Sleeping on Jupiter by Anurhada Roy
The story is about Nomi, a young girl who is taken from her family and finds herself in an ashram, overseen by a charismatic guru. But Guruji’s charm masks a predatory menace and the young girl faces danger. Around 20 years later, Nomi returns to Jarmuli with a documentary film crew. All has changed in a town that she no longer knows, as tourists and market traders bustle, banter and chase their dreams amidst the temples of her youth. Seeking the truth about what happened to her and her family, Nomi finds herself chasing shadows in a town that has reinvented itself. But when she returns to the ashram that haunts her dreams, she discovers some scars cannot be washed away.

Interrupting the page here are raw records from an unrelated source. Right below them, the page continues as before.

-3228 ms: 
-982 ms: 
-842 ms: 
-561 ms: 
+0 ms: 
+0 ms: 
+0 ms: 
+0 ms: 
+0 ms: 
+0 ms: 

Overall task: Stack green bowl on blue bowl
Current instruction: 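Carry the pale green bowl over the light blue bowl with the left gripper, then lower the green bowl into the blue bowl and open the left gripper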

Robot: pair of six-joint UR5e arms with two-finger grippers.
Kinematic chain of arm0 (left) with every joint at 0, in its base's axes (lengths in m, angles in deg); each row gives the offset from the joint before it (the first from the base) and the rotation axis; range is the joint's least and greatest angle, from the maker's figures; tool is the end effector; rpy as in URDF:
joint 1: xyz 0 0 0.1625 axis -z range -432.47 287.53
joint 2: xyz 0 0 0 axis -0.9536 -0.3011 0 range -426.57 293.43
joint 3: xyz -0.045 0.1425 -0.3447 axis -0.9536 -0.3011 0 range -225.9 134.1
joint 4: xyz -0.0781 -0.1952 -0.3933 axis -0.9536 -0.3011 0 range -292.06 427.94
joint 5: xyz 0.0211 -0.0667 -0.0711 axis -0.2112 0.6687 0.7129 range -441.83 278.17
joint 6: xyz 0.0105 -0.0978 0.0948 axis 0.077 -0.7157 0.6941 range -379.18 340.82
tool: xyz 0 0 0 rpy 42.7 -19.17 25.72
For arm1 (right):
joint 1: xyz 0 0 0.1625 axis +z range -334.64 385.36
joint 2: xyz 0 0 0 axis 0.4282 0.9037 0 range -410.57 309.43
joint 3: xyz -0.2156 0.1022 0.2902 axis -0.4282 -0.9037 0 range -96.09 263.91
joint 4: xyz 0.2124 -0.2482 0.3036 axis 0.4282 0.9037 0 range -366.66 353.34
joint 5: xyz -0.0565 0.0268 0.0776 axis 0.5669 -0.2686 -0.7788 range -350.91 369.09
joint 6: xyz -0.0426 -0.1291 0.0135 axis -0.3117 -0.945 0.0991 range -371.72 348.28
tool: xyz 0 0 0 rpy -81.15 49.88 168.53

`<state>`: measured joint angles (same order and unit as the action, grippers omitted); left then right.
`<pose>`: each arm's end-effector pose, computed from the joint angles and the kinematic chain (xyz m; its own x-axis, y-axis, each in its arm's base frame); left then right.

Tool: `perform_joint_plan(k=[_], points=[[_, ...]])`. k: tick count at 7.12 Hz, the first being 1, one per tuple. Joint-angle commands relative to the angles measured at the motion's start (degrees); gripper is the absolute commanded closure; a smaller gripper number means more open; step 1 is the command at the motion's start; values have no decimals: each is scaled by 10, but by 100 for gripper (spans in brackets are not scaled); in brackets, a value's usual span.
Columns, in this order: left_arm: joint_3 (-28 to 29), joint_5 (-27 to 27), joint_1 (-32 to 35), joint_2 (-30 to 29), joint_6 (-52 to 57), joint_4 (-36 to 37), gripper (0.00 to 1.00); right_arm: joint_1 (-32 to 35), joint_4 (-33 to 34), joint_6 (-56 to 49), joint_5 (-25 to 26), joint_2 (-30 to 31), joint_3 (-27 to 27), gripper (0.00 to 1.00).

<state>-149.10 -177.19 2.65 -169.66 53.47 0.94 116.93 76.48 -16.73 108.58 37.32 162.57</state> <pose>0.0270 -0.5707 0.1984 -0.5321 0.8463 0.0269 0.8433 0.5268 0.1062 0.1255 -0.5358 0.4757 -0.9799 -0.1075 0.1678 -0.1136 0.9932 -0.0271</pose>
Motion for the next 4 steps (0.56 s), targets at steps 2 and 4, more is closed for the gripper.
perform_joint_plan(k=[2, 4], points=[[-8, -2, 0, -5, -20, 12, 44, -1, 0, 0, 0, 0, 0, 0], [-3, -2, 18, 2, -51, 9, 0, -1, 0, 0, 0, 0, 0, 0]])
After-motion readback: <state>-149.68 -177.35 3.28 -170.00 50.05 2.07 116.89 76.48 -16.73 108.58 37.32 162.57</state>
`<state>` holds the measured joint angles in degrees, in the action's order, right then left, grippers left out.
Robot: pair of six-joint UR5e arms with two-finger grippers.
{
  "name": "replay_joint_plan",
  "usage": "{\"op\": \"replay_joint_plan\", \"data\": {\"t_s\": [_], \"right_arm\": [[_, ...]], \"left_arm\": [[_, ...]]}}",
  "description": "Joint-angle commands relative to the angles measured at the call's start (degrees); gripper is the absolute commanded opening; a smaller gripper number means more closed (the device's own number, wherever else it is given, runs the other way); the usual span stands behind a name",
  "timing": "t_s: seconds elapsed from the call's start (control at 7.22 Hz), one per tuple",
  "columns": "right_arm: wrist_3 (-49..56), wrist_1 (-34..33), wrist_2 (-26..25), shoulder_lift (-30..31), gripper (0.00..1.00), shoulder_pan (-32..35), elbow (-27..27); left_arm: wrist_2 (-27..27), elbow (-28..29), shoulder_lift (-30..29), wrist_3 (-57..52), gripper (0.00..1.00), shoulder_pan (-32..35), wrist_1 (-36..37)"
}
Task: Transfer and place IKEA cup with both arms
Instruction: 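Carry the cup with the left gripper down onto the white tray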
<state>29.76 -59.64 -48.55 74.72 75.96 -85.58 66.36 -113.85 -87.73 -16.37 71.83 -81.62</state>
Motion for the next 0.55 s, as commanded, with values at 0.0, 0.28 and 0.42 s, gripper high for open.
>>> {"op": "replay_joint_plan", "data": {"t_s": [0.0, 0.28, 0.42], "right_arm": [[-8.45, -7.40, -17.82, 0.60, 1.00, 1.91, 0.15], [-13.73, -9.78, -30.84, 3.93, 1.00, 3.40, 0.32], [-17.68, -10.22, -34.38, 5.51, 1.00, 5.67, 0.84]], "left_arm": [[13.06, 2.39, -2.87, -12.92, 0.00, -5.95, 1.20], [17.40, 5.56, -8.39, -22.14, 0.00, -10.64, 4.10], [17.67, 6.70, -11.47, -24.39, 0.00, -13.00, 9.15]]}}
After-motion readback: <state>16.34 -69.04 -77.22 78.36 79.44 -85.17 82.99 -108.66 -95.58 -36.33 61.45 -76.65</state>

The Year of the Runaways by Sunjeev Sahota
Tells of the bold dreams and daily struggles of thirteen young men – sweeping between India and England, and between childhood and the present day {who} live in a house in Sheffield, each in flight from India and in desperate search of a new life. Tarlochan, a former rickshaw driver, will say nothing about his past in Bihar; and Avtar has a secret that binds him to protect the choatic Randeep. Randeep, in turn, has a visa-wife in a flat on the other side of town: a clever, devout woman whose cupboards are full of her husband’s clothes, in case the immigration men surprise her with a call.
The Chimes by Anna Smaill
A novel about what might happen if the written word were replaced with music. A boy stands by the roadside on his way to London, alone in the rain. No memories, beyond what he can hold in his hands at any given moment. No directions, as written words have long since been forbidden. No parents – just a melody that tugs at him, a thread to follow. A song that says if he can just get to the capital, he may find some answers about what happened to them. The world around Simon sings, each movement a pulse of rhythm, each object weaving its own melody, music ringing in every drop of air…life is orchestrated by a vast musical instrument that renders people unable to form new memories.
A Spool of Blue Thread by Anne Tyler
Abby and Red are growing older, and decisions must be made about how best to look after them, and the fate of the house so lovingly built by Red’s father… takes us across three generations of the Whitshanks, their shared stories and long-held secrets, all the unguarded and richly lived moments that combine to define who and what they are as a family.
Checkout my Review: A Spool of Blue Thread
A Little Life by Hanya Yanagihara
When four classmates from a small Massachusetts college move to New York to make their way, they’re broke, adrift, and buoyed only by their friendship and ambition. There is kind, handsome Willem, an aspiring actor; JB, a quick-witted, sometimes cruel Brooklyn-born painter seeking entry to the art world; Malcolm, a frustrated architect at a prominent firm; and withdrawn, brilliant, enigmatic Jude, who serves as their center of gravity. Over the decades, their relationships deepen and darken, tinged by addiction, success, and pride. Yet their greatest challenge, each comes to realize, is Jude himself, by midlife a terrifyingly talented litigator yet an increasingly broken man, his mind and body scarred by an unspeakable childhood, and haunted by what he fears is a degree of trauma that he’ll not only be unable to overcome—but that will define his life forever.
Thank you for this. BTW, I never realized that the Booker Prize was not restricted to British writers.
It did until they changed the rules. Starting in 2014, the prize expanded “to include novels originally written in English and published in the UK, regardless of the nationality of their author.”